* _YOUR GOAL_
Needed from the data below: all lines that contain the word "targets".

* _INFORMATION SHOWN_
----

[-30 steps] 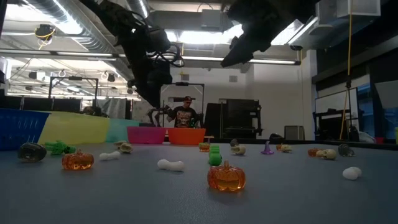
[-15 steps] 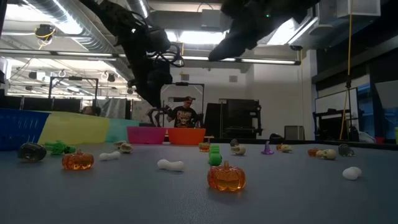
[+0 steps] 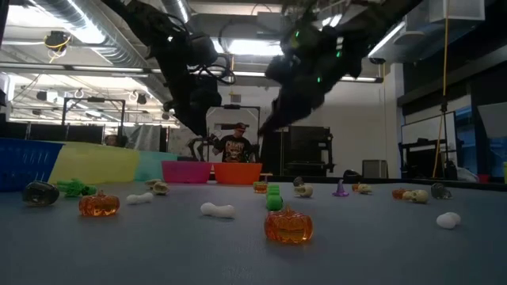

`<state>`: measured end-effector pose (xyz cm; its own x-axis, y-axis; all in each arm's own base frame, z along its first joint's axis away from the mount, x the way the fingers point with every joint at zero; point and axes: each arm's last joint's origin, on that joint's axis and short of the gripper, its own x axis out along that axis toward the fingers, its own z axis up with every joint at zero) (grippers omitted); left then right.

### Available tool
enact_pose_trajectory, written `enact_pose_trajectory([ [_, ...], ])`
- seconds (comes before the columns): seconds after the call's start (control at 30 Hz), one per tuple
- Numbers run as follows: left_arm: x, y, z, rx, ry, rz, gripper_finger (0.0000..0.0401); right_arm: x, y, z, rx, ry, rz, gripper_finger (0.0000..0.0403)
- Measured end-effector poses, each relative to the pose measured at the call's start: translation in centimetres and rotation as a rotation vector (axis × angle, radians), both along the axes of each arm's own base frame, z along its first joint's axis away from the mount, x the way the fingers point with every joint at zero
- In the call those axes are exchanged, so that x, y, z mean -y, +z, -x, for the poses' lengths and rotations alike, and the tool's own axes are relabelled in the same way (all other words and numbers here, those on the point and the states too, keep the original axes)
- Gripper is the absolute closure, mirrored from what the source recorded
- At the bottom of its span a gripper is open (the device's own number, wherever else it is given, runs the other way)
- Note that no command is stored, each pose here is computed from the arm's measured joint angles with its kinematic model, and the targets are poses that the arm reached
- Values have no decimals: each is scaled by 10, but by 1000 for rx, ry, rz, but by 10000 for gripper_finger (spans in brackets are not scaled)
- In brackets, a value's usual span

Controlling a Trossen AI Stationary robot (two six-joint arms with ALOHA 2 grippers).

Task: Sort Halloween decoration
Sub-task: Put the green skeleton toy into the orange bin

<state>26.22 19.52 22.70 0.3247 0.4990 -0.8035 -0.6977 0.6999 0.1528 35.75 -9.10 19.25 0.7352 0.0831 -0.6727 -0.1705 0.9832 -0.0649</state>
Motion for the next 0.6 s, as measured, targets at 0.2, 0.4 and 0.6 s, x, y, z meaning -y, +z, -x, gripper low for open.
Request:
enact_pose_trajectory([
  [0.2,0,0,0,1,0,-1,278,1,-29,-7,-60,74,52,235],
  [0.4,0,0,0,2,0,-1,278,3,-51,-13,-94,72,49,235],
  [0.6,0,0,0,4,3,0,278,5,-63,-17,-98,51,69,235],
])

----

* _SOLUTION TO THE PROBLEM_
- Note that no command is stored, each pose here is computed from the arm's measured joint angles with its kinematic model, and the targets are poses that the arm reached
Motion for the next 0.6 s, as measured, targets at 0.2, 0.4 and 0.6 s, x, y, z meaning -y, +z, -x, gripper low for open.

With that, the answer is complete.